In Tax Battles, “Competitiveness” Means Coercion

Watch out for this one.  With fast track trade authority done, the big corporations are now pushing for massive tax giveaways.  This is another exercise of raw corporate power by the few to take what they want from the many.  The corporations use complexity to get people to tune out, and their schemes are masked by smooth words like “reform” and “competitiveness,” but it is all just another grab for (even more) money and power.

There are two areas where the corporations are coming at us.  The first is a blatant grab to keep somewhere up to $700 billion in tax money they already owe on “offshore” profits.  The second is a push to permanently cut corporate tax rates – even more.

Taxes Owed On Offshore Profits

Multinational corporations avoid paying U.S. taxes using a “deferral” loophole.  This loophole lets them dodge taxes on profits made outside of the country until they bring the profits back into the country (called “repatriation”).
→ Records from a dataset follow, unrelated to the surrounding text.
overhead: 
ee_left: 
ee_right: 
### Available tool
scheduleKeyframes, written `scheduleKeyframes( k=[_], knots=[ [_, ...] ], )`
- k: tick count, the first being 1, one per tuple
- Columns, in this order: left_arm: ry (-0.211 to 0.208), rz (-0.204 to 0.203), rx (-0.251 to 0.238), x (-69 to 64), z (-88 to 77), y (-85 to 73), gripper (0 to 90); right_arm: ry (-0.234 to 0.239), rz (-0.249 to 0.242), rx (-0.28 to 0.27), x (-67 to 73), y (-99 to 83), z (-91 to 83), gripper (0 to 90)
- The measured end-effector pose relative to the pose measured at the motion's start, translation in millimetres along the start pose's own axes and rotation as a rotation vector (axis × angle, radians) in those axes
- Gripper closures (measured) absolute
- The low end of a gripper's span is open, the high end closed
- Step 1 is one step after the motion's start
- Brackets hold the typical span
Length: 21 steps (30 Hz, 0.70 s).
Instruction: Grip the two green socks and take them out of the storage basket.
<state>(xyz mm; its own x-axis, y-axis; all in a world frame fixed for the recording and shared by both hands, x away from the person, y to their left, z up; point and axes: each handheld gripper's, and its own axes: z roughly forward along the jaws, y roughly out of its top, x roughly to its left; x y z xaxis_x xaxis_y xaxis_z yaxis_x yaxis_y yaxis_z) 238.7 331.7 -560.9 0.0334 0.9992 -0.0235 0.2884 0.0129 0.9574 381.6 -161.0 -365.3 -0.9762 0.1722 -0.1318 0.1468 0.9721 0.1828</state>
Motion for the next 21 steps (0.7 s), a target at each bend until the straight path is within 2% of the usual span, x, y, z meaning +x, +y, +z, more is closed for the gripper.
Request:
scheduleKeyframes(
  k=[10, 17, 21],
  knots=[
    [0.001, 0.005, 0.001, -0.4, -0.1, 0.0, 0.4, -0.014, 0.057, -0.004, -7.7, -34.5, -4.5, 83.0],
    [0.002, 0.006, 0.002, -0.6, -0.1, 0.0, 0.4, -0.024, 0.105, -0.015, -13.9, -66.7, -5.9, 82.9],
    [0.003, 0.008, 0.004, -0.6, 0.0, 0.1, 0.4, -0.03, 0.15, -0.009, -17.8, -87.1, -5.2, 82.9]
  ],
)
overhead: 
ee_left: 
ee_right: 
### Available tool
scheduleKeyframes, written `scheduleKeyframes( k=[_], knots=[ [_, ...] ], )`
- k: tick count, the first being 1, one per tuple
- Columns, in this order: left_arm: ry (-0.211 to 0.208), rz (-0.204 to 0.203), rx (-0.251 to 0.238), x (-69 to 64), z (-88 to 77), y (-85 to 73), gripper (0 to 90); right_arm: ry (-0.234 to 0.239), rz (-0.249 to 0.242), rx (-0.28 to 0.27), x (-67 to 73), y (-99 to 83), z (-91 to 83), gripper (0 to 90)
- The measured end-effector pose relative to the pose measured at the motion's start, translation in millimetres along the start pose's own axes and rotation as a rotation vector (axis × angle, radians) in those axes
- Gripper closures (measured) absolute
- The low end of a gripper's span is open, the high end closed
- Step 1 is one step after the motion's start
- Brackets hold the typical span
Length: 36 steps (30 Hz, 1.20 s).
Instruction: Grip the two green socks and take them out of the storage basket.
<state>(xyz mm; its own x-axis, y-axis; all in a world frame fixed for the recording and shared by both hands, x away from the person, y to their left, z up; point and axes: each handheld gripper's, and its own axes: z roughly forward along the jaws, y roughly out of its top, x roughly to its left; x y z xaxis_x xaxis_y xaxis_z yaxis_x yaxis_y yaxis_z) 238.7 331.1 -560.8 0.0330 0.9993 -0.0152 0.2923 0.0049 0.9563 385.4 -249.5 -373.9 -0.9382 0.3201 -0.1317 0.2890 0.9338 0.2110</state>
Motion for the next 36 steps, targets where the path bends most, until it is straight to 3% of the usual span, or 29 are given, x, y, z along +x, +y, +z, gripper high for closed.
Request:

Thanks to this loophole, multinational corporations have been engaging in all kinds of schemes to make it appear as if profits were made outside the country.  And then they keep the profits out of the country and away from the taxes they owe.  This has been going on for a while, the amounts have been building up, and now we’re talking about more than $2 trillion in profits, which means somewhere up to $700 billion in taxes owed.  (A hundred billion here, a hundred billion there, after a while it starts to add up to real money.)

One way multinational corporations make it look as if these profits were made outside of the U.S. is by using complexity.  They set up corporations that appear to be based in tax-haven countries but are really subsidiaries of the U.S.-based parent corporation.  So in effect, it is really the same corporation moving money around to different branches, masked by the complexity of subsidiary corporations and borders.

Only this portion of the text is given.